> We don’t have apples-to-apples benchmarks We do: https://mlperf.org/ Just run ...

solidasparagus · on Jan 14, 2021

Those benchmarks are absurdly tuned to the hardware. Just look at the result Google gets with BERT on V100s vs the result NVIDIA gets with V100s. It's an interesting measurement of what experts can achieve when they modify their code to run on the hardware they understand well, but it isn't useful beyond that.

volta87 · on Jan 14, 2021

> Just look at the result Google gets with BERT on V100s vs the result NVIDIA gets with V100s.

These benchmarks measure the combination of hardware+software to solve a problem.

Google and NVIDIA are using the same hardware, but their software implementation is different.

---

The reason mlperf.org exists is to have a meaningful set of relevant practical ML problems that can be used to compare and improve hardware and software for ML.

For any piece of hardware, you can create an ML benchmark that's irrelevant in practice, but perform much better on that hardware than the competition. That's what we used to have before mlperf.org was a thing.

We shouldn't go back there.

sradman · on Jan 14, 2021

> on top of the MLPerf Training and MLPerf Inference benchmark suites, we now have a new MLPerf HPC suite to capture ML of very large models.

I think the challenge is selecting the tests that best represent the typical ML/DL use cases for the M1 and comparing it to an alternative such as the V100 using a common toolchain like Tensorflow. One of the problems that I see is that the optimizer/codegen of the toolchain is a key component; the M1 has both GPU and Neural Engine and we don’t know which accelerator is targeted or even possibly both. Should we benchmark ML Create on M1 vs A14 or A12X? Perhaps it is my ignorance but I don’t think we are at a point where our existing benchmarks can be applied meaningfully with the M1 but I’m sure we will get there soon.

volta87 · on Jan 15, 2021

> The challenge is selecting the tests that best represent the typical ML/DL use cases for the M1 and comparing it to an alternative such as the V100 using a common toolchain like Tensorflow.

The benchmarks there are actual applications of ML, that people use to solve real world problems.
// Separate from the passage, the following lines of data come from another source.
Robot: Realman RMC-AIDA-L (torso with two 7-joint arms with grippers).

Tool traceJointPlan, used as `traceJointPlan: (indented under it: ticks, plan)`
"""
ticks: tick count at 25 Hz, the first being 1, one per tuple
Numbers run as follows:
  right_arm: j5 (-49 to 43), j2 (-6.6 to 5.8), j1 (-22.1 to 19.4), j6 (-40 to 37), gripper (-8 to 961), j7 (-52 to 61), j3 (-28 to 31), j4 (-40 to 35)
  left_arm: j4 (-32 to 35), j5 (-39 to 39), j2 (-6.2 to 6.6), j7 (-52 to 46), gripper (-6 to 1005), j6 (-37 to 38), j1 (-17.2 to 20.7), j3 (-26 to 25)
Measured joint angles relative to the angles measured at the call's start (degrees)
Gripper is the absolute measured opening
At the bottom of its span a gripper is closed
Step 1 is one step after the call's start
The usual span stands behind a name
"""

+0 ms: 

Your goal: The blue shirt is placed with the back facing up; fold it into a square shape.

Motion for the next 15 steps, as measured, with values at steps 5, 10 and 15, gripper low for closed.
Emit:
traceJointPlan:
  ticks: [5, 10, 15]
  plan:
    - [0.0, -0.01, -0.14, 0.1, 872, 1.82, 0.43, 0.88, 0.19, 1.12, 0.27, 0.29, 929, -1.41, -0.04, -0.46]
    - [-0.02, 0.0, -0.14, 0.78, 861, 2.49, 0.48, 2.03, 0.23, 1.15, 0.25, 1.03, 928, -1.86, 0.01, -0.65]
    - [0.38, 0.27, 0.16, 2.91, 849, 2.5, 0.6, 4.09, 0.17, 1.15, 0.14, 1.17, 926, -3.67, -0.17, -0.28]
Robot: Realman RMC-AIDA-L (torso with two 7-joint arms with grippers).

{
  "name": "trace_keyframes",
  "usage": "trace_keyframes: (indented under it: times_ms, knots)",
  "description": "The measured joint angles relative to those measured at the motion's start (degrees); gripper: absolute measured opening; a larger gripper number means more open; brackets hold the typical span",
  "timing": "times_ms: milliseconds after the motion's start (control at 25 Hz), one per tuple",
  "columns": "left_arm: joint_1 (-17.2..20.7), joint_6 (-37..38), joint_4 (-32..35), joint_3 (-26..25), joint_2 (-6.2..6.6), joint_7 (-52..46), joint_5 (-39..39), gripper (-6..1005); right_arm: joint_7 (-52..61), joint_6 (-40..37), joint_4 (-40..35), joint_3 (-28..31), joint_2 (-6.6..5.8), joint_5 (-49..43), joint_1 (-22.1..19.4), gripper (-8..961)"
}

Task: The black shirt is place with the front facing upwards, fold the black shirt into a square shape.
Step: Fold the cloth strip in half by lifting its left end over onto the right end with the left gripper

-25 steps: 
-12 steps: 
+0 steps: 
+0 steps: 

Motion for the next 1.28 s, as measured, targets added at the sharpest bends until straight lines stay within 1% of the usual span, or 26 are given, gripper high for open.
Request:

To get a benchmark accepted you need to argue and convince people that the problem the benchmark solves must be solved by a lot of people, and that doing so burns enough cycles worldwide to be helpful to design ML hardware and software.

The hardware and software then gets developed to make solving these problems fast, which then in turns make real-world applications of ML fast.

Suggesting that the M1 is a solution, and now we just need to find a good problem that this solution solves well and add it there as a benchmark is the opposite to how mlperf works, and hardware vendors suggesting this is the reason mlperf exists. We already have common ML problems that a lot of people need to solve. Either the M1 is good at those or it isn't. If it isn't, it should become better at those. Being better at problems people don't want / need to solve does not help anybody.